§ **Supplied information**:

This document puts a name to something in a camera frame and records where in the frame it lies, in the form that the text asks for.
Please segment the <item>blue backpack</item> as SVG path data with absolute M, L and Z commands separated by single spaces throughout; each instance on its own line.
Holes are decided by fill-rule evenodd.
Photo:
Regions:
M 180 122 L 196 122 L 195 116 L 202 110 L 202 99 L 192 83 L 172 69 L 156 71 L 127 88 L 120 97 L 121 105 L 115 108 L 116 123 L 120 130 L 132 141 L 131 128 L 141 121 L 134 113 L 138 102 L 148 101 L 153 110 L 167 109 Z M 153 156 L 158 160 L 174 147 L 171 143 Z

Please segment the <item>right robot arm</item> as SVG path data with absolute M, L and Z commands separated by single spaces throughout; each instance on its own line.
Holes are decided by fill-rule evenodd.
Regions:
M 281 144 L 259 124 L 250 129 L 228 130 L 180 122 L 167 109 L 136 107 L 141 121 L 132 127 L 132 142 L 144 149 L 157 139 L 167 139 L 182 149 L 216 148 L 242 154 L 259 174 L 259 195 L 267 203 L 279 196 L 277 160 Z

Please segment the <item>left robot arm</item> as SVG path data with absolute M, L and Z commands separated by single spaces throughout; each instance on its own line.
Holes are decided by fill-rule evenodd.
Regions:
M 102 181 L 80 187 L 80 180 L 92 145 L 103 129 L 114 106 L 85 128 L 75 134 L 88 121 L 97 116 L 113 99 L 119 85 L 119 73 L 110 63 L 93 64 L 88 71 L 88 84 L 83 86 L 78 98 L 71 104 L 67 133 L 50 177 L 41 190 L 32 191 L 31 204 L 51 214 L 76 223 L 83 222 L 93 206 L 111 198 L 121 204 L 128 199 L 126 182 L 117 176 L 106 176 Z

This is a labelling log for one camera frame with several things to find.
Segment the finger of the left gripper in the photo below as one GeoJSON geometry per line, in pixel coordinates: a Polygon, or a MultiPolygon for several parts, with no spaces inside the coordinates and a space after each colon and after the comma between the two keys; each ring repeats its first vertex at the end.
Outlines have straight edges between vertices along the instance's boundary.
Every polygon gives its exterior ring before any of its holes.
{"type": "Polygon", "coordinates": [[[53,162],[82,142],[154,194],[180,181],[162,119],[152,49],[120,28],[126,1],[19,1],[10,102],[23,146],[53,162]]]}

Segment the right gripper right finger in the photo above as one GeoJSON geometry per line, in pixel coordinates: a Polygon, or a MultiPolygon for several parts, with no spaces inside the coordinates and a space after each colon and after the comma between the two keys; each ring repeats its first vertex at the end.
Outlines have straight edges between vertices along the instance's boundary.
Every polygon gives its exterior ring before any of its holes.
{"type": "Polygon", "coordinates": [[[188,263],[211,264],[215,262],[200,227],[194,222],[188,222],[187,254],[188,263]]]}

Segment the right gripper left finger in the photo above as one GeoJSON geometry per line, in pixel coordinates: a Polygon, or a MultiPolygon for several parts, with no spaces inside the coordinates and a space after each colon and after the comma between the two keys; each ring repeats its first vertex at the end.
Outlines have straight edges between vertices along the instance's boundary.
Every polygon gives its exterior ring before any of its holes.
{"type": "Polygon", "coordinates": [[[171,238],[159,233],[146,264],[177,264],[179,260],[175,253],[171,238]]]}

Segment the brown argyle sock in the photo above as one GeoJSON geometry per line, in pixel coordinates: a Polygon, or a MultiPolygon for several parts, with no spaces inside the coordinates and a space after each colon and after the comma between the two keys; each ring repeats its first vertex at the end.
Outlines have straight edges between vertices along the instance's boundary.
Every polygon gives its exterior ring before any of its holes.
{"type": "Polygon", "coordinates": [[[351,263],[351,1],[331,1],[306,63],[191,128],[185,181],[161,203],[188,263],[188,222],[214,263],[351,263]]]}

§ **How to complete this task**: From the first line to the last, repeat the records exactly.

§ **Response area**:
This document puts a name to something in a camera frame and records where in the frame it lies, in the form that the text asks for.
Please segment the <item>blue backpack</item> as SVG path data with absolute M, L and Z commands separated by single spaces throughout; each instance on its own line.
Holes are decided by fill-rule evenodd.
Photo:
Regions:
M 180 122 L 196 122 L 195 116 L 202 110 L 202 99 L 192 83 L 172 69 L 156 71 L 127 88 L 120 97 L 121 105 L 115 108 L 116 123 L 120 130 L 132 141 L 131 128 L 141 121 L 134 113 L 138 102 L 148 101 L 153 110 L 167 109 Z M 153 156 L 158 160 L 174 147 L 171 143 Z

Please segment the <item>right robot arm</item> as SVG path data with absolute M, L and Z commands separated by single spaces throughout; each instance on its own line.
Holes are decided by fill-rule evenodd.
Regions:
M 281 144 L 259 124 L 250 129 L 228 130 L 180 122 L 167 109 L 136 107 L 141 121 L 132 127 L 132 142 L 144 149 L 157 139 L 167 139 L 182 149 L 216 148 L 242 154 L 259 174 L 259 195 L 267 203 L 279 196 L 277 160 Z

Please segment the <item>left robot arm</item> as SVG path data with absolute M, L and Z commands separated by single spaces throughout; each instance on its own line.
Holes are decided by fill-rule evenodd.
Regions:
M 102 181 L 80 187 L 80 180 L 92 145 L 103 129 L 114 106 L 85 128 L 75 134 L 88 121 L 97 116 L 113 99 L 119 85 L 119 73 L 110 63 L 93 64 L 88 71 L 88 84 L 83 86 L 78 98 L 71 104 L 67 133 L 50 177 L 41 190 L 32 191 L 31 204 L 51 214 L 76 223 L 83 222 L 93 206 L 111 198 L 121 204 L 128 199 L 126 182 L 117 176 L 106 176 Z

This is a labelling log for one camera frame with several things to find.
Segment the finger of the left gripper in the photo below as one GeoJSON geometry per line, in pixel coordinates: a Polygon, or a MultiPolygon for several parts, with no spaces inside the coordinates and a space after each colon and after the comma between the two keys; each ring repeats its first vertex at the end.
Outlines have straight edges between vertices along the instance's boundary.
Every polygon gives its exterior ring before any of its holes.
{"type": "Polygon", "coordinates": [[[53,162],[82,142],[154,194],[180,181],[162,119],[152,49],[120,28],[126,1],[19,1],[10,102],[23,146],[53,162]]]}

Segment the right gripper right finger in the photo above as one GeoJSON geometry per line, in pixel coordinates: a Polygon, or a MultiPolygon for several parts, with no spaces inside the coordinates and a space after each colon and after the comma between the two keys; each ring repeats its first vertex at the end.
Outlines have straight edges between vertices along the instance's boundary.
Every polygon gives its exterior ring before any of its holes.
{"type": "Polygon", "coordinates": [[[188,263],[211,264],[215,262],[200,227],[194,222],[188,222],[187,254],[188,263]]]}

Segment the right gripper left finger in the photo above as one GeoJSON geometry per line, in pixel coordinates: a Polygon, or a MultiPolygon for several parts, with no spaces inside the coordinates and a space after each colon and after the comma between the two keys; each ring repeats its first vertex at the end.
Outlines have straight edges between vertices along the instance's boundary.
Every polygon gives its exterior ring before any of its holes.
{"type": "Polygon", "coordinates": [[[171,238],[159,233],[146,264],[177,264],[179,260],[175,253],[171,238]]]}

Segment the brown argyle sock in the photo above as one GeoJSON geometry per line, in pixel coordinates: a Polygon, or a MultiPolygon for several parts, with no spaces inside the coordinates and a space after each colon and after the comma between the two keys; each ring repeats its first vertex at the end.
Outlines have straight edges between vertices along the instance's boundary.
Every polygon gives its exterior ring before any of its holes.
{"type": "Polygon", "coordinates": [[[351,263],[351,1],[331,1],[306,63],[191,128],[185,181],[161,203],[188,263],[188,222],[214,263],[351,263]]]}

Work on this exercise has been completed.